We regularly observed that hESCs maintained feeder free in HFF-CM produce a larger amount of autologous niche (hdFs); whereas when maintained in MSC-CM, they barely produce supporting niche (Fig. 3A, B). These hdFs are mainly SSEA-3⁻, thus supporting the higher expression of SSEA-3 in all hESC cultures maintained in MSC-CM as compared with those in HFF-CM (Fig. 1A). This observation suggests that niche dependency contributes to the adaptation response to particular culture conditions.

FIG. 3.

The culture conditions in which hESCs are maintained determine the mitochondrial response and cellular distribution within the SSEA-3⁺ and SSEA-3⁻ cell subsets. Representative phase contrast morphology (A,B) and MMP measured using the JC-1 tracker (C,D) of AND1 cultures maintained in MSC-CM (A,C) and H1 cultures maintained in HFF-CM (B,D) showing the mitochondrial cellular distribution within the ESC colonies and the surrounding autonomously-produced niche. Red fluorescence indicates high MMP, whereas green fluorescence indicates low MMP. (E) Representative experiment of SSEA-3 fluorescence-activated cell sorting. Human ESCs were dissociated, stained, and sorted based on the expression of SSEA-3. Postsorting purity was consistently >90% for both SSEA-3⁺ and SSEA-3⁻ cell fractions. (F) mtDNA content (noncoding 7S DNA, ND1, and COX2) quantified by qPCR in SSEA-3⁺ and SSEA-3⁻ cells from AND1 cultures in MSC-CM and H1 cultures in HFF-CM. Values were normalized against 18S DNA. (G) Quantitative RT-PCR for the expression of the mitochondrial mRNAs COX2, ND1, TFAM, and PGC1A in SSEA-3⁺ and SSEA-3⁻ cells from AND1 cultures in MSC-CM and H1 cultures in HFF-CM. Values were normalized against 18S rRNA. For each hESC line, 3 independent experiments were performed. Data is presented as mean±SEM.

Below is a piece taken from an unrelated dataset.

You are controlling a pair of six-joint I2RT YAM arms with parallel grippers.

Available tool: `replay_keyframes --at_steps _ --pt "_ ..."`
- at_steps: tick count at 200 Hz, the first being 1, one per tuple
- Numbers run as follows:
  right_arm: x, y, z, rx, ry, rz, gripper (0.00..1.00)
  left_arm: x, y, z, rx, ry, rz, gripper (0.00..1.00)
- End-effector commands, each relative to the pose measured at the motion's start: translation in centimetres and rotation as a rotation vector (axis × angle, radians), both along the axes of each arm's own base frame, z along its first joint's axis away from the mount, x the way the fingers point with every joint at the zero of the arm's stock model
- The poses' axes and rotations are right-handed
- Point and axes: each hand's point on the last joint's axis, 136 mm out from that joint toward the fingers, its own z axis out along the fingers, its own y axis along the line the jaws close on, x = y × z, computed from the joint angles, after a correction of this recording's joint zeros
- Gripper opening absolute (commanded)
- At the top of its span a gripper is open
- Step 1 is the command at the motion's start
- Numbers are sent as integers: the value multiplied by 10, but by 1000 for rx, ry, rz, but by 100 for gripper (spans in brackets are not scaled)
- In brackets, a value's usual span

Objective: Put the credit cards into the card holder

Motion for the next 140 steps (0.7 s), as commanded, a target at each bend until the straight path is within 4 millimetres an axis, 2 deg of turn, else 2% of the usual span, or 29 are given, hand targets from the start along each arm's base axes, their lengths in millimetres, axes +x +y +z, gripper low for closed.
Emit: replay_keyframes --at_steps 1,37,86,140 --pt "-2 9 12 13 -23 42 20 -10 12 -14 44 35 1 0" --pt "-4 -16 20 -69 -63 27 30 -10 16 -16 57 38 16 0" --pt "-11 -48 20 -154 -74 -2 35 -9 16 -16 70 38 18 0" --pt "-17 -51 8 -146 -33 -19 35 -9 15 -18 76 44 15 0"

We, thus, determined whether the mitochondrial cellular distribution within the hESC cultures depends on the culture system used. We analyzed by fluorescence microscopy the cellular distribution of the mitochondria by measuring the MMP (JC-1 labelling), as a bona fide indicator of the mitochondrial polarization, in AND1 and H1 hESC cultures maintained in MSC-CM and HFF-CM, respectively. Interestingly, a strikingly different mitochondrial distribution was found between AND1 and H1 hESC cultures (Fig. 3C, D). The AND1 cultures that are composed by undifferentiated hESC colonies with limited autologous niche showed a homogenous distribution, restricted to the undifferentiated hESC colonies, of high mitochondrial status as depicted by high MMP identified by robust JC-1 red fluorescence (Fig. 3C). In contrast, H1 cultures that comprise undifferentiated hESC colonies tightly surrounded by extensive autologous niche (Fig. 3B) showed a heterogeneous mitochondrial distribution characterized by low mitochondrial (MMP) status within the undifferentiated colonies as displayed by JC-1 green fluorescence and higher mitochondrial status specifically associated to the surrounding niche (hdFs; Fig. 3D). Importantly, the average mitochondrial status was much higher in AND1 than in H1 hESC cultures (Figs. 3C, D and 1C, G). Since AND1 cultures have higher expression levels of pluripotency-associated factors than H1 (Fig. 1A, B), it is likely that a more efficiently coupled mitochondrial function is associated with higher expression levels of pluripotency factors in hESC cultures maintained in MSC-CM.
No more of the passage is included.